◆ ABOUT THIS EXERCISE ◆
Print the entries below exactly as they appear, from the first line up to and including the line with "Horizontal field of view 74°, picture". Do not print any pictures.

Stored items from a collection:
•••

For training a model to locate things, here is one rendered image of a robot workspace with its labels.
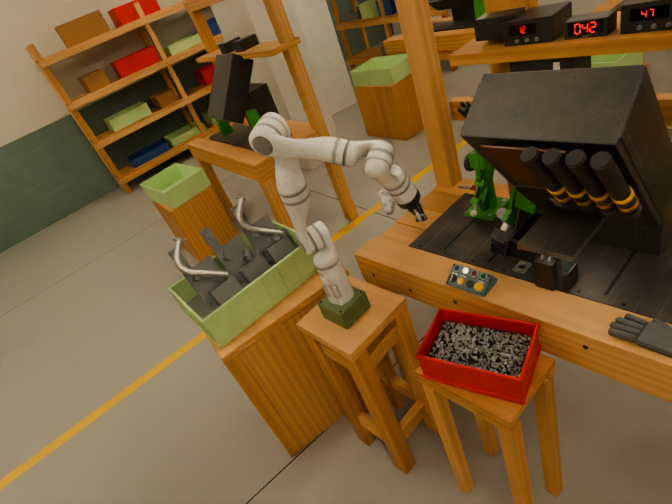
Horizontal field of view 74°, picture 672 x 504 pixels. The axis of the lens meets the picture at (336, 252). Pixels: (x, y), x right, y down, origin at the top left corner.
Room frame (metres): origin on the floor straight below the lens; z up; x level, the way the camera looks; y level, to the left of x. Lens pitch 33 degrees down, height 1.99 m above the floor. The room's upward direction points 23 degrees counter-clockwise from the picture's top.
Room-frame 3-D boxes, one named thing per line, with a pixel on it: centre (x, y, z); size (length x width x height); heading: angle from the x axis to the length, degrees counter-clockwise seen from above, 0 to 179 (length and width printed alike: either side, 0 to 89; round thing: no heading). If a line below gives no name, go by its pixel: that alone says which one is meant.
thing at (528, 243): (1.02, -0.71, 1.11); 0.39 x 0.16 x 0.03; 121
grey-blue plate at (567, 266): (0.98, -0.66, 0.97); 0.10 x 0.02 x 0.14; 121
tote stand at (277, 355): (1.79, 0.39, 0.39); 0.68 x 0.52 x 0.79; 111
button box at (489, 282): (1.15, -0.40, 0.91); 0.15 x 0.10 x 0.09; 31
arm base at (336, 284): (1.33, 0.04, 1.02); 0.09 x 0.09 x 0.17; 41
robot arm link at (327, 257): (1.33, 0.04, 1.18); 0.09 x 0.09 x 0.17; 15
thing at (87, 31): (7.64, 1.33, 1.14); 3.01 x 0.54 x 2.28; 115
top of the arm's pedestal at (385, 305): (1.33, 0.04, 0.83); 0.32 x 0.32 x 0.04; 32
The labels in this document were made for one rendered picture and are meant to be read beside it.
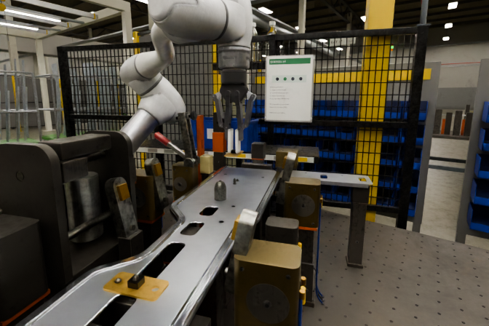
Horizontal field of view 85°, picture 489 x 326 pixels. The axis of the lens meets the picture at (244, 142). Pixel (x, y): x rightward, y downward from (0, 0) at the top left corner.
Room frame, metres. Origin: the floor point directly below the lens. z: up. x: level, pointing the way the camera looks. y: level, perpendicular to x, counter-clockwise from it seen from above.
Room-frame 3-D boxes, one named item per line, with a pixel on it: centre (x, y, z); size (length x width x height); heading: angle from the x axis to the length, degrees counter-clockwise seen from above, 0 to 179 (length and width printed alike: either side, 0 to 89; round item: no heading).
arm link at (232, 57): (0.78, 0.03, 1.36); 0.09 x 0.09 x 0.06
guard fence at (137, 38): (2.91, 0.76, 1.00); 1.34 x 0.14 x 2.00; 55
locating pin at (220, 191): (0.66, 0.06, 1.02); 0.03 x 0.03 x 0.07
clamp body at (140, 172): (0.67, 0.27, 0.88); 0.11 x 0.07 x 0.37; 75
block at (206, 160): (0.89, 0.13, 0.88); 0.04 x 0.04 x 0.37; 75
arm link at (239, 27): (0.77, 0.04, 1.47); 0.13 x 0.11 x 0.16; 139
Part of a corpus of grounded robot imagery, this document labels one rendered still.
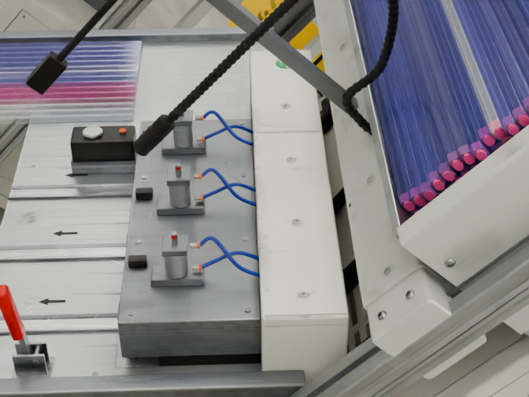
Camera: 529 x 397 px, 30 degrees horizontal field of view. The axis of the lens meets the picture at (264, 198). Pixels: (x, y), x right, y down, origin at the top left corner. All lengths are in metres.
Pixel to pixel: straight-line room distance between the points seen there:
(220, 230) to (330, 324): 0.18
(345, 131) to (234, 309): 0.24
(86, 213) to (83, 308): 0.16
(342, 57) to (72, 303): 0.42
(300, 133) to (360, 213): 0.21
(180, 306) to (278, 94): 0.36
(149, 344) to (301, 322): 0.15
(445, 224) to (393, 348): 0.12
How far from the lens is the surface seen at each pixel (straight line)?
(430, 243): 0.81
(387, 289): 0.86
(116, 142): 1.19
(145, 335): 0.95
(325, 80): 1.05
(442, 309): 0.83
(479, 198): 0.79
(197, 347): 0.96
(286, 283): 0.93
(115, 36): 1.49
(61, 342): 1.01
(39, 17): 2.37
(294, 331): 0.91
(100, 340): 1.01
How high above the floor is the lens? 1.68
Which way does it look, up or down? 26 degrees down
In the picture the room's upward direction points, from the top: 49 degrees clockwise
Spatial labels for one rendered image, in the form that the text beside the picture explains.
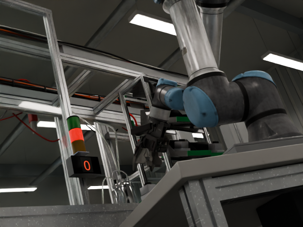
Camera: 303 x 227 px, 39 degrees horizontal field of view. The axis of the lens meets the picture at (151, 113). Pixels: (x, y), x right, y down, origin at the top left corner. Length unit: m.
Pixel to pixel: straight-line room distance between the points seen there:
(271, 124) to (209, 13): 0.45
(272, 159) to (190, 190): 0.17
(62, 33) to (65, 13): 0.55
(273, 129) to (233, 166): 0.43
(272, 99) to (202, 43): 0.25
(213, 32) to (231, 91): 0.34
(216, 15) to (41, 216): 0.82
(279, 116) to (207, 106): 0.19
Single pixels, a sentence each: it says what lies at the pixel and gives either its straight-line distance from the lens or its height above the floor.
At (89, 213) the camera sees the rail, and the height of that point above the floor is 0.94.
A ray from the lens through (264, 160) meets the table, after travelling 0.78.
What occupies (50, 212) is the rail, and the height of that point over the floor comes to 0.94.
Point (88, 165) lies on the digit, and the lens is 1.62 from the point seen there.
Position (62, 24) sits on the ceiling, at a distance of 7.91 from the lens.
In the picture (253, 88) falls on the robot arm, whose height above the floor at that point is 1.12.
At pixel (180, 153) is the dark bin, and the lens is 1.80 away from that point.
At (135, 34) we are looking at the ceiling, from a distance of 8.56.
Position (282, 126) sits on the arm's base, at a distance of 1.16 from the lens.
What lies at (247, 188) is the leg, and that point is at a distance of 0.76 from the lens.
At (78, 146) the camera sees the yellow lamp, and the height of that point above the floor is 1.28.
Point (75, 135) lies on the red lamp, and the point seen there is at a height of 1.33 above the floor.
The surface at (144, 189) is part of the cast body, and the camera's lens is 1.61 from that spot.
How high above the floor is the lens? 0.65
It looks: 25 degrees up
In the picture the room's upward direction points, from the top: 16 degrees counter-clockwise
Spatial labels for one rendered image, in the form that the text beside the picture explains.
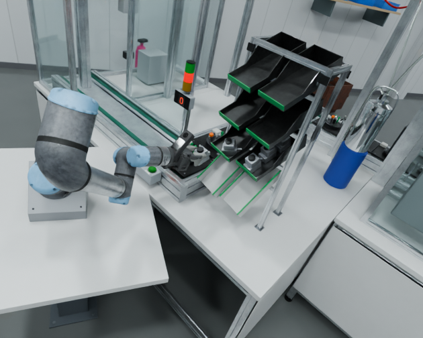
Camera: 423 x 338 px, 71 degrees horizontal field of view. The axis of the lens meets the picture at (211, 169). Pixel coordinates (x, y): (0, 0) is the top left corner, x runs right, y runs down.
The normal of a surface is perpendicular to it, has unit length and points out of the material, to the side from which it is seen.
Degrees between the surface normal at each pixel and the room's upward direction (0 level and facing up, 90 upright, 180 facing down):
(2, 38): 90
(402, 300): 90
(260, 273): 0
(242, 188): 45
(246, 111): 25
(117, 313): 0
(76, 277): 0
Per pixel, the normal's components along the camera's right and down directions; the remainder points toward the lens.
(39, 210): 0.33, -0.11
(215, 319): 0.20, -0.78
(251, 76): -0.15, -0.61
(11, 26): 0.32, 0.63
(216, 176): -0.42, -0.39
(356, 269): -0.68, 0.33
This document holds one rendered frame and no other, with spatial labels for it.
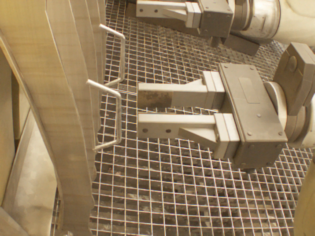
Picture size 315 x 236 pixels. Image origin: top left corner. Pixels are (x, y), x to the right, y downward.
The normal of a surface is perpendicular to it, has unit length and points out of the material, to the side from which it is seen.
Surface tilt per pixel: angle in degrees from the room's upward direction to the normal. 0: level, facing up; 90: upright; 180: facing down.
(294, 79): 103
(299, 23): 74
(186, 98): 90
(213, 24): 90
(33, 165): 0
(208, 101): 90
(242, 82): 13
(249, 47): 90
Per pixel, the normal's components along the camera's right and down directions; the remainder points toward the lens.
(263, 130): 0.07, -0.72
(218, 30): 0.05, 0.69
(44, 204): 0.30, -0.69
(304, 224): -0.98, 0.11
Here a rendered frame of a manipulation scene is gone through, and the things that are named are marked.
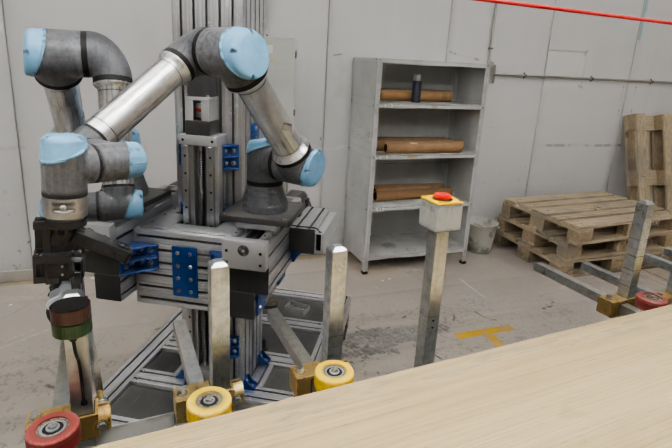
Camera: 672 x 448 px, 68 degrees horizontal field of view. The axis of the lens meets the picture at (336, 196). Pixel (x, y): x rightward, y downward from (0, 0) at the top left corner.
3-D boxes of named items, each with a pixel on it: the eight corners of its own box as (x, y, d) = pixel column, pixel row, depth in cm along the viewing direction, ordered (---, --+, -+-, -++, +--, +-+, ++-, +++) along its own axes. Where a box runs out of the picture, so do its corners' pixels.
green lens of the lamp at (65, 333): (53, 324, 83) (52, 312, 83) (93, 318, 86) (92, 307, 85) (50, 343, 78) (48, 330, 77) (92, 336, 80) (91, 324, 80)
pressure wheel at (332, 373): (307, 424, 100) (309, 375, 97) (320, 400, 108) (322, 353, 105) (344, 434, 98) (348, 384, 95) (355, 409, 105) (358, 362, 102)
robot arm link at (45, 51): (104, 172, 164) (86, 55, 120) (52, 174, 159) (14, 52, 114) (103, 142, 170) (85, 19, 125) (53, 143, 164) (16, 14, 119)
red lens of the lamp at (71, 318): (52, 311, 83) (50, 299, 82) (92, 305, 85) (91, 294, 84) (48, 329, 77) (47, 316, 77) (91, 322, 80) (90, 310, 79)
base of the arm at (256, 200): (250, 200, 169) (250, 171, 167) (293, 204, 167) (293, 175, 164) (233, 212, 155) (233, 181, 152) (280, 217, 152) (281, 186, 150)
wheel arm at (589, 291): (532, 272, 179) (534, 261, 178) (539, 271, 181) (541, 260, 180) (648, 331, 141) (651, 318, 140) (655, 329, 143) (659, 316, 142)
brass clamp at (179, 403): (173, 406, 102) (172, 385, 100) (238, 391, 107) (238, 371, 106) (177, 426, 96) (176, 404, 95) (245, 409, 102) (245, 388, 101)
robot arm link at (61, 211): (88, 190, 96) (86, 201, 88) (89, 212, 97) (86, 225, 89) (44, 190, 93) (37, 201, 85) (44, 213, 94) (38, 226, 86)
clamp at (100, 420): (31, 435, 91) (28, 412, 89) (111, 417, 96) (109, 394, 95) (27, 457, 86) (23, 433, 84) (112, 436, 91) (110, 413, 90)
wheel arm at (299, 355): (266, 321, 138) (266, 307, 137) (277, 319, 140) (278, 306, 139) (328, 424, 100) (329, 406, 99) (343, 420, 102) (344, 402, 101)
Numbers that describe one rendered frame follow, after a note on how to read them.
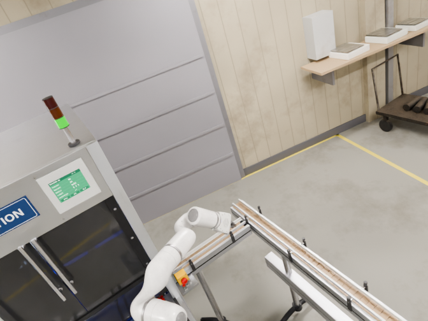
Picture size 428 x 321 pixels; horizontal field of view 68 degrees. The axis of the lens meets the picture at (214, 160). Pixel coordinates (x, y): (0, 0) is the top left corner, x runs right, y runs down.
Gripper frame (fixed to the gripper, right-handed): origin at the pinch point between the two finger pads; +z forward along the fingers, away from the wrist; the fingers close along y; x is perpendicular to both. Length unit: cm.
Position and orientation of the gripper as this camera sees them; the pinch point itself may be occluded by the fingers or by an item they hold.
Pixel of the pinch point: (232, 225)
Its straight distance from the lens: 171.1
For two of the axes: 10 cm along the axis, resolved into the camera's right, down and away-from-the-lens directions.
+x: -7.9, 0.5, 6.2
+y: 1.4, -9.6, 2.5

•••

◆ TASK RESPONSE ◆
For training a model to locate things, here is one rendered image of a robot workspace with its labels.
Horizontal field of view 74°, picture 672 x 504 pixels. The axis of the lens meets the picture at (336, 252). Pixels: (x, y), x right, y down, origin at the top left corner.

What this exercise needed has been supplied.